A healthcare worker prepares a syringe with the Astra Zeneca Covid19 dose at Coria City Hospital.
Australia has changed its advice for the AstraZeneca vaccine.

Kath said when she renewed her prescription, there was no further conversation about the pill and its potential side effects.

She believes GPs should have a greater responsibility to highlight risks “even if there’s a slim chance” of developing them.

Jessica - who also requested for her name to be changed - told The Feed she was not provided in-depth information about the pill's potential side effects when she was prescribed it at 17.

“The doctors didn’t ask me about risks that might have been in my family like heart attack or stroke, and didn’t ask about blood clots in particular,” she said.

Jessica said she suffered mood swings on the pill but when she raised it with doctors, they dismissed her concerns.

She said she had to push her doctors to put her on different contraceptive pills on various occasions and has now decided to change tack when it comes to contraception.

“You’ve got to argue and argue or go back multiple times for them to understand that this isn’t just a one-off thing, I’m not being dramatic or trying to get attention. It’s a serious issue,” she told The Feed.
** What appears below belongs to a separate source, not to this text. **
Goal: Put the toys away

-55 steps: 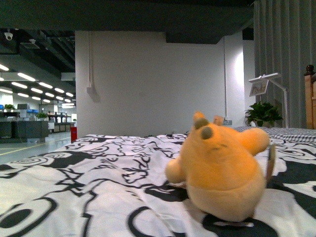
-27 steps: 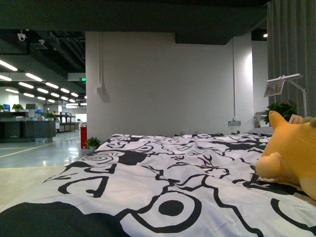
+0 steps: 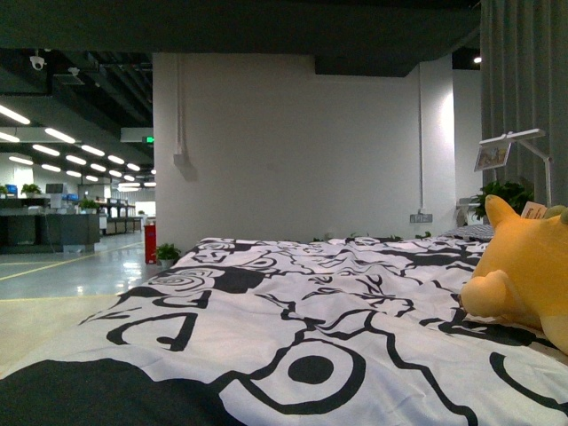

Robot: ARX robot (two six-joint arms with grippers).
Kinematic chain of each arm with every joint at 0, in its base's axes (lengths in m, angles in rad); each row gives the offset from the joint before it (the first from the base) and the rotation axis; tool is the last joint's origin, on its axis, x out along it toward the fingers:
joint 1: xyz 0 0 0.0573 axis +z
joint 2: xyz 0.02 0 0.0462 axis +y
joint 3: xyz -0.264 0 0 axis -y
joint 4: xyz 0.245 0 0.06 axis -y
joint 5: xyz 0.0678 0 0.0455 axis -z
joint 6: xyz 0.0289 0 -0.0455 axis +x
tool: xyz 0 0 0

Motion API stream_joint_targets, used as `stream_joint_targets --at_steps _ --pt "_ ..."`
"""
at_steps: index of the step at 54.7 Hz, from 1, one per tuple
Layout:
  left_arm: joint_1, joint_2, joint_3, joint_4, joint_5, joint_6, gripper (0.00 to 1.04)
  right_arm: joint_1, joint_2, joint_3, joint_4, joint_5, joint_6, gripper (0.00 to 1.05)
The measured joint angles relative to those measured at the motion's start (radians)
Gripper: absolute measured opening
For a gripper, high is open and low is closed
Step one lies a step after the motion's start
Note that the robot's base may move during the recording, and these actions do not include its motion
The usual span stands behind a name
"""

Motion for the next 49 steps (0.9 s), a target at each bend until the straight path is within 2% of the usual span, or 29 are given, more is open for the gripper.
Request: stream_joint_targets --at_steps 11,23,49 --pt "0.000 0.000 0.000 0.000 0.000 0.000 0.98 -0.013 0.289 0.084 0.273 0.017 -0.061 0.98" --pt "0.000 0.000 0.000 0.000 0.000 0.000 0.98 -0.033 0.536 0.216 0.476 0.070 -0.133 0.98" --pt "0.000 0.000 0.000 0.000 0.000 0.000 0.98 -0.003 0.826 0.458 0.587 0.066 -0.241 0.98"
But Dr Mitchell was at pains to emphasise that people should not be concerned about the risk of blood clots when it comes to the pill or the vaccine.

“Every medicine runs the risk of side effects, probably you’re safer getting that vaccine than crossing the road.”

“If we want the infection to die out, we’ve got to have herd immunity. We’re [getting vaccines] for the good of the country as much as for the good of getting it for ourselves.”